Listenbee, administrator of the U.S. Justice Department’s Office of Juvenile Justice and Delinquency Prevention, served as co-chair, with former Yankees manager Joe Torre, of the National Task Force on Children Exposed to Violence. He mentioned the importance remembering what the ACE Study tells us when he talked about how Joe Torre’s childhood trauma impacted his adult life. Here are a few other highlights of his talk on May 2:
—The $1.5 million Academy of Sciences report “Reforming Juvenile Justice: A Developmental Approach” has been criticized for not providing new knowledge, but the NAS-certification (an institution he noted
that was founded by President Lincoln) adds credibility to valuable research findings. The report identifies a “pathway forward,” and will help advance developmentally appropriate treatment. The success of anti-smoking and seatbelt campaigns provide valuable lessons—with persistence, minds can be changed and lives can be saved.

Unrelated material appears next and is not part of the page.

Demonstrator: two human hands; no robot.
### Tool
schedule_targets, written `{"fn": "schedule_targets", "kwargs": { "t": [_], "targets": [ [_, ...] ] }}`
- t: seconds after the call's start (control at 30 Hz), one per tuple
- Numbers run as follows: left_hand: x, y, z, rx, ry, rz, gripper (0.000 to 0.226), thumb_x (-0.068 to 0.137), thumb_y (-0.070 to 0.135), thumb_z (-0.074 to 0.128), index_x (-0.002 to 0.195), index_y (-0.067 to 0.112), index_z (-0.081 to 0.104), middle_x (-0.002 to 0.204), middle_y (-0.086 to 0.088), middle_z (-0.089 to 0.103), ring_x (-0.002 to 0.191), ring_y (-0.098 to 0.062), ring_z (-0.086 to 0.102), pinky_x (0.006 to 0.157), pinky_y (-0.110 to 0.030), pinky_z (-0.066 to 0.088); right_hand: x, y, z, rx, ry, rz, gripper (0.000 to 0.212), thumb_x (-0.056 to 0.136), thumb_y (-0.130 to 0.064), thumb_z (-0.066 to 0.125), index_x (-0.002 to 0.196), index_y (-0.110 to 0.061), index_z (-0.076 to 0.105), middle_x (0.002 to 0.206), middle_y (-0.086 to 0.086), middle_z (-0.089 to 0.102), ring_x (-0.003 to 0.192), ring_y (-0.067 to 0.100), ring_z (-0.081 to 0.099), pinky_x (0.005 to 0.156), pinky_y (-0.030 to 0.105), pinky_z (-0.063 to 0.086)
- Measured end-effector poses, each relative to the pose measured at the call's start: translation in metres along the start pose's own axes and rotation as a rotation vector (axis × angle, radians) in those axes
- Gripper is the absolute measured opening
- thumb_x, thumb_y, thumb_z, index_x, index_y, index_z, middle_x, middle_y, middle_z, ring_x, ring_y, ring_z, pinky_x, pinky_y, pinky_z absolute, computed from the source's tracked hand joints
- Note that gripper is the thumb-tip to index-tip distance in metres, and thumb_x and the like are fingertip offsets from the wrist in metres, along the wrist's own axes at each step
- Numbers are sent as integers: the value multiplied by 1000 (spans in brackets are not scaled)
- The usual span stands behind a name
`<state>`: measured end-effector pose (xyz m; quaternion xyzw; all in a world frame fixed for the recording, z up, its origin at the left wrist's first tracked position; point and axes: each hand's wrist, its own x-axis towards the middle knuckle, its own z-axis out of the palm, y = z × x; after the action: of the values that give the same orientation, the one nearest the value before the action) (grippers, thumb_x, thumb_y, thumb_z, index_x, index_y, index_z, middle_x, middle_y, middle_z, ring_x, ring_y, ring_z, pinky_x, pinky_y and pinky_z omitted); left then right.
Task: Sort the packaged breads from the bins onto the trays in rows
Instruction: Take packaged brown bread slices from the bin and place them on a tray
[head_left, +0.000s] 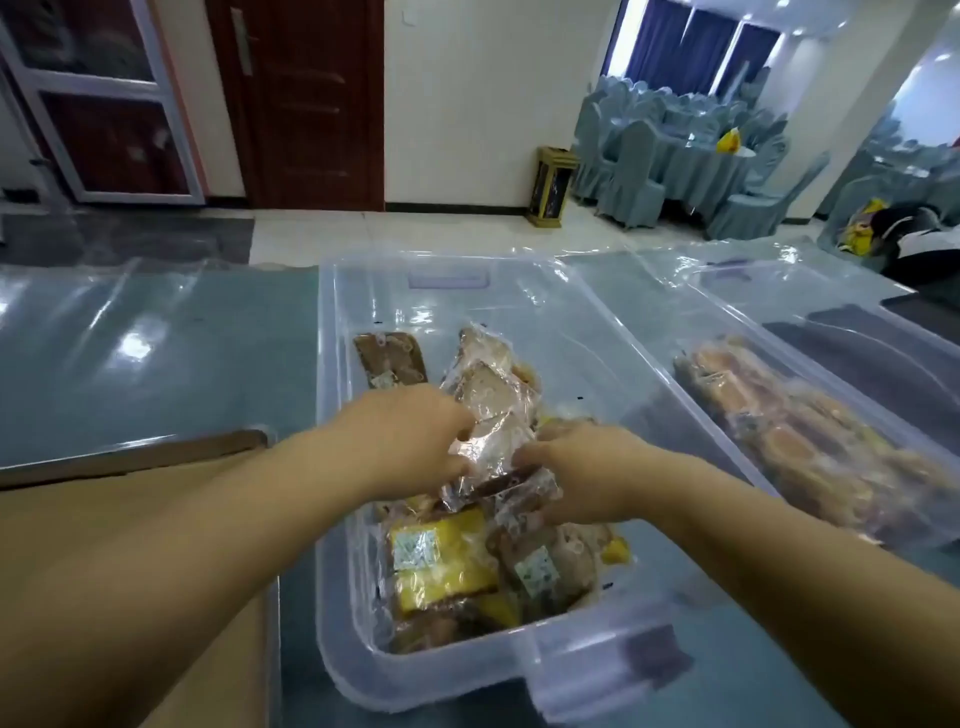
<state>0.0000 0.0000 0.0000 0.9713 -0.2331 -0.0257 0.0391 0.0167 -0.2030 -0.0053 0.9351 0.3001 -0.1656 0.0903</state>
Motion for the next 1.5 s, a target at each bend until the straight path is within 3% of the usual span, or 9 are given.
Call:
{"fn": "schedule_targets", "kwargs": {
  "t": [0.1,0.33,0.53,0.67,0.87,1.07,1.23,1.37,1.5],
  "targets": [
    [19,-3,3,72,-112,-69,37,88,50,51,115,26,54,114,1,59,96,-18,56,66,-30,40,11,0,6,-82,-65,-48,55,76,-59,60,122,-33,46,109,-2,58,97,24,56,76,38,48],
    [54,0,7,123,-314,-175,42,88,48,53,120,20,55,114,-2,59,97,-21,57,73,-34,47,16,17,6,-57,-131,-117,34,84,-30,62,115,-21,50,77,-6,44,74,17,49,61,29,41],
    [85,4,24,179,-488,-224,33,90,40,53,95,8,58,87,-4,58,74,-20,56,61,-31,45,12,31,2,33,-257,-138,19,86,-21,61,101,-13,53,84,-2,53,70,12,48,59,22,38],
    [95,3,39,142,-507,-245,51,88,44,55,123,8,51,119,-10,55,99,-25,55,80,-33,47,8,45,-3,107,-219,-106,34,86,-16,61,115,-14,44,80,-5,44,70,11,45,54,18,36],
    [95,1,47,162,-600,-372,66,79,62,58,119,9,56,123,-10,52,115,-29,42,90,-33,39,7,52,-4,182,-179,-52,54,86,-15,63,130,-13,33,72,-11,33,60,3,34,47,15,26],
    [98,-3,43,-78,-538,-658,126,62,57,78,142,-7,5,143,-20,34,124,-35,44,98,-37,44,9,50,-7,180,-227,-30,41,87,-18,63,120,-14,39,77,-8,37,65,7,39,49,17,27],
    [95,-7,39,-96,-613,-630,83,65,57,75,127,7,52,126,-8,53,111,-26,55,93,-33,46,7,51,-7,215,-223,-14,33,87,-16,63,112,-17,42,81,-7,41,70,10,42,51,19,30],
    [87,-12,31,-85,-553,-647,71,61,59,77,112,12,59,106,-3,55,106,-27,55,92,-37,45,6,53,-9,205,-176,2,26,86,-22,65,100,-20,43,79,-7,43,63,6,37,50,18,26],
    [73,-14,17,-373,-354,-694,57,61,34,86,102,8,55,97,-7,60,80,-22,60,61,-29,52,7,56,-14,212,-134,36,29,87,-25,63,110,-10,53,98,5,57,78,19,49,54,23,33]
  ]
}}
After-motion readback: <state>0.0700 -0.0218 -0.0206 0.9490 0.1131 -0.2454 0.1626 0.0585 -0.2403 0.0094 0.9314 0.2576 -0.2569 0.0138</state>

—Racial and ethics disparities persist (crime rates are consistent across races but rates of justice involvement are dramatically higher for children of color). He recommended a video on Connecticut’s criminal justice system that includes a segment on training law enforcement to recognize bias (this segment is part of an hour-long documentary “The Color of Justice” done by CTTV; the 6-minute segment begins at 20:48 and shows how the same children dressed differently are perceived by law enforcement in dramatically different ways).

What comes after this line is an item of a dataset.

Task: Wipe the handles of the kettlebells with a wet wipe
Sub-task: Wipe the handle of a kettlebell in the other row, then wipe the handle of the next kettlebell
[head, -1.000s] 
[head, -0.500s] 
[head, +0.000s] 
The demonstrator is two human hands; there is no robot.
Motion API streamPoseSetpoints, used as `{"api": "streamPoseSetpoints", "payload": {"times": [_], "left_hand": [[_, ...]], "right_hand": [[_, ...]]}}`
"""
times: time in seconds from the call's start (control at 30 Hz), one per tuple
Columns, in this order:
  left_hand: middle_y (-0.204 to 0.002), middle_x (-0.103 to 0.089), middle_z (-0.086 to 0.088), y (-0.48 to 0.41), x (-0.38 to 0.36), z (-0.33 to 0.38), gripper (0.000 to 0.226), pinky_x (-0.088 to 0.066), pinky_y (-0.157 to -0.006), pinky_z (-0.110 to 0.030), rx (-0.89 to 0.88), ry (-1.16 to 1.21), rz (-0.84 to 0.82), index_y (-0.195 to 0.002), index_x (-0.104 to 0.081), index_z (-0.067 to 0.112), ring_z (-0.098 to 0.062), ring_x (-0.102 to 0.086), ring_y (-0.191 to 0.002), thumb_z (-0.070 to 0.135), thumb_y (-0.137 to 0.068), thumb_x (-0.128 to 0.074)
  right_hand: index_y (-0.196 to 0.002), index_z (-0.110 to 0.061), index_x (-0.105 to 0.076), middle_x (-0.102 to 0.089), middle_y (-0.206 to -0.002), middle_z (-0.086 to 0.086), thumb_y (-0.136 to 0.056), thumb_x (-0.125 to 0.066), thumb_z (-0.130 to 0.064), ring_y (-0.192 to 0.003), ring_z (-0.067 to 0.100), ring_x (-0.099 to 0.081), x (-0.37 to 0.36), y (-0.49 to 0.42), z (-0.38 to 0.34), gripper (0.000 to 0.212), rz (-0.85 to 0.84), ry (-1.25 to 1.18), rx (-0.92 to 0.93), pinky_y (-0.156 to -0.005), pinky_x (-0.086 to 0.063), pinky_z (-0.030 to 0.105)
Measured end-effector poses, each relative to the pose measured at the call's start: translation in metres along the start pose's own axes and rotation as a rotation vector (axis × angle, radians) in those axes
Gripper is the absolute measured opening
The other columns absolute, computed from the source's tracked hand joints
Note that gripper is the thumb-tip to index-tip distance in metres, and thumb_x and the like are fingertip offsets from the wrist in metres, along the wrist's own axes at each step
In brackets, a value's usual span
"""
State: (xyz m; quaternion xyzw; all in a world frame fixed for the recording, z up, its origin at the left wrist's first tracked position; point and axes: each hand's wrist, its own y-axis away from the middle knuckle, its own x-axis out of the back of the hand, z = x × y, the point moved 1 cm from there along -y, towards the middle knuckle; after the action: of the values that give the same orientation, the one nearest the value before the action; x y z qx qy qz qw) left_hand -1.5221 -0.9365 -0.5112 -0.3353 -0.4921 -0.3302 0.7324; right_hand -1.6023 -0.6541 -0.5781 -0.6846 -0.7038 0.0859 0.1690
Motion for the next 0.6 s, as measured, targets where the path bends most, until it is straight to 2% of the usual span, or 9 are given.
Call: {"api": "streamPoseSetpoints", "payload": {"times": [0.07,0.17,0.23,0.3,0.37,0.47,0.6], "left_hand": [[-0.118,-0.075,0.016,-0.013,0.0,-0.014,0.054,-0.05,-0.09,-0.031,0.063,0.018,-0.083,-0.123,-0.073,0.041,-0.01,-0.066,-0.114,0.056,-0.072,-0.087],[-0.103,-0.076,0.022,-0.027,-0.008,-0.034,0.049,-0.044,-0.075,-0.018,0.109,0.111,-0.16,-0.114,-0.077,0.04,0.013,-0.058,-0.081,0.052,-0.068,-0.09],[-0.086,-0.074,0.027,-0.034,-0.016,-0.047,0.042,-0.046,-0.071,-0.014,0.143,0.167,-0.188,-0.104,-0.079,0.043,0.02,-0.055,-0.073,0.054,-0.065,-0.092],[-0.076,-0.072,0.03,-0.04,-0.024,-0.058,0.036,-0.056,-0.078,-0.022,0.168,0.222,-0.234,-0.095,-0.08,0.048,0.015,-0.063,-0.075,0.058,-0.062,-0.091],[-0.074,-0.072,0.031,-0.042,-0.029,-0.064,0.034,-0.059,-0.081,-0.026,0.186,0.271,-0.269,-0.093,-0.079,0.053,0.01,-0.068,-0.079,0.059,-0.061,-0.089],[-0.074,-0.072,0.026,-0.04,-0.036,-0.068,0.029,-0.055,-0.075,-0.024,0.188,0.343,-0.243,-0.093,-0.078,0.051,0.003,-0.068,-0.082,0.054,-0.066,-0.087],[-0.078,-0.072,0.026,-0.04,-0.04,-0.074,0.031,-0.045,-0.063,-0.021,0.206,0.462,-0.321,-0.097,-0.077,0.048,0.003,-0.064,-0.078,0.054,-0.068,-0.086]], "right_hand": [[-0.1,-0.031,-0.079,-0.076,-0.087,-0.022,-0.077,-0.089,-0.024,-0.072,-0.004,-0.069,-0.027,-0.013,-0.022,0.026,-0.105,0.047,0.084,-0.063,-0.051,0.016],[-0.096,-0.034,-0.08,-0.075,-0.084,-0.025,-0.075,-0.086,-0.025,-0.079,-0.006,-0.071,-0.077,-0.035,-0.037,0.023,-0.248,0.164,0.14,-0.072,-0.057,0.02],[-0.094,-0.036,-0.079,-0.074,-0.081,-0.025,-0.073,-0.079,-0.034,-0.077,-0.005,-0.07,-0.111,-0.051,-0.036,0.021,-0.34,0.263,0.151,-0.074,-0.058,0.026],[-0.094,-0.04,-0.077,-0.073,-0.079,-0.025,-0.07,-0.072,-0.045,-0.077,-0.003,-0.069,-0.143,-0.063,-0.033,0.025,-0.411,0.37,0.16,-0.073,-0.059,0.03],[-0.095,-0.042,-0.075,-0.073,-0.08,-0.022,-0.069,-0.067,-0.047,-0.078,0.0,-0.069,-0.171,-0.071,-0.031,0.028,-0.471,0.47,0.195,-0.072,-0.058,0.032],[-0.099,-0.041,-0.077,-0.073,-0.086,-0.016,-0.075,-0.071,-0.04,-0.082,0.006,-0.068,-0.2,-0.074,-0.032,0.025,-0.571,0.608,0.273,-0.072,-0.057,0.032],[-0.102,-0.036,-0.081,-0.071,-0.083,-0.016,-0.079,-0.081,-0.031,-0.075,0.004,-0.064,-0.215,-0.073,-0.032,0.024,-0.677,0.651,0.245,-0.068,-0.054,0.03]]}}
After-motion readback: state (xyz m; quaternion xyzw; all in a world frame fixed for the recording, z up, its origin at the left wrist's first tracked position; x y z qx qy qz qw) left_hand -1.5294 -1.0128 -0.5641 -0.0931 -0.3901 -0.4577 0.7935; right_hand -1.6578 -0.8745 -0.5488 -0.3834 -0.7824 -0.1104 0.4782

—Evidence-based programs are needed. Juveniles inevitably come back to their communities and need help. After screening for mental health, substance abuse and disability, those left “really need help.”
—His involvement in the Attorney General’s National Task Force on Children Exposed to Violence leads him to conclude that every child should be screened (and treated if necessary) since the majority of children are exposed to violence.
—Changes are needed in assessments in the juvenile justice system. Some child advocates and juvenile justice reformers believe that assessments place too many children in high-risk categories that do not belong there, initiating involvement in the justice system that could have been avoided. Listenbee believes there are protocols and shields to protect children, including protecting their privacy.
—Defending Childhood Initiative lead by U.S. Attorney General Holder showed that more than 60% of children are exposed to crime, abuse, and violence. Many are bullied and feel threatened. Knowing that trauma can be prevented and treated, resources must be marshaled to mitigate the impact of violence and abuse.
—There is a promising new law in Georgia prohibiting confinement for status offenders. (Status offenses include those committed by juveniles such as truancy, curfew violations, purchase of cigarettes.) Other states (Texas, Kentucky, Hawaii) are acting similarly. Secure confinement in residential facilities is expensive ($262,000 per year in New York and $80-90,000 in Kentucky) and not developmentally appropriate.
—The effects of historical trauma experienced by American Indians and Alaska Natives are reflected in the suicide rates and other consequences for these populations.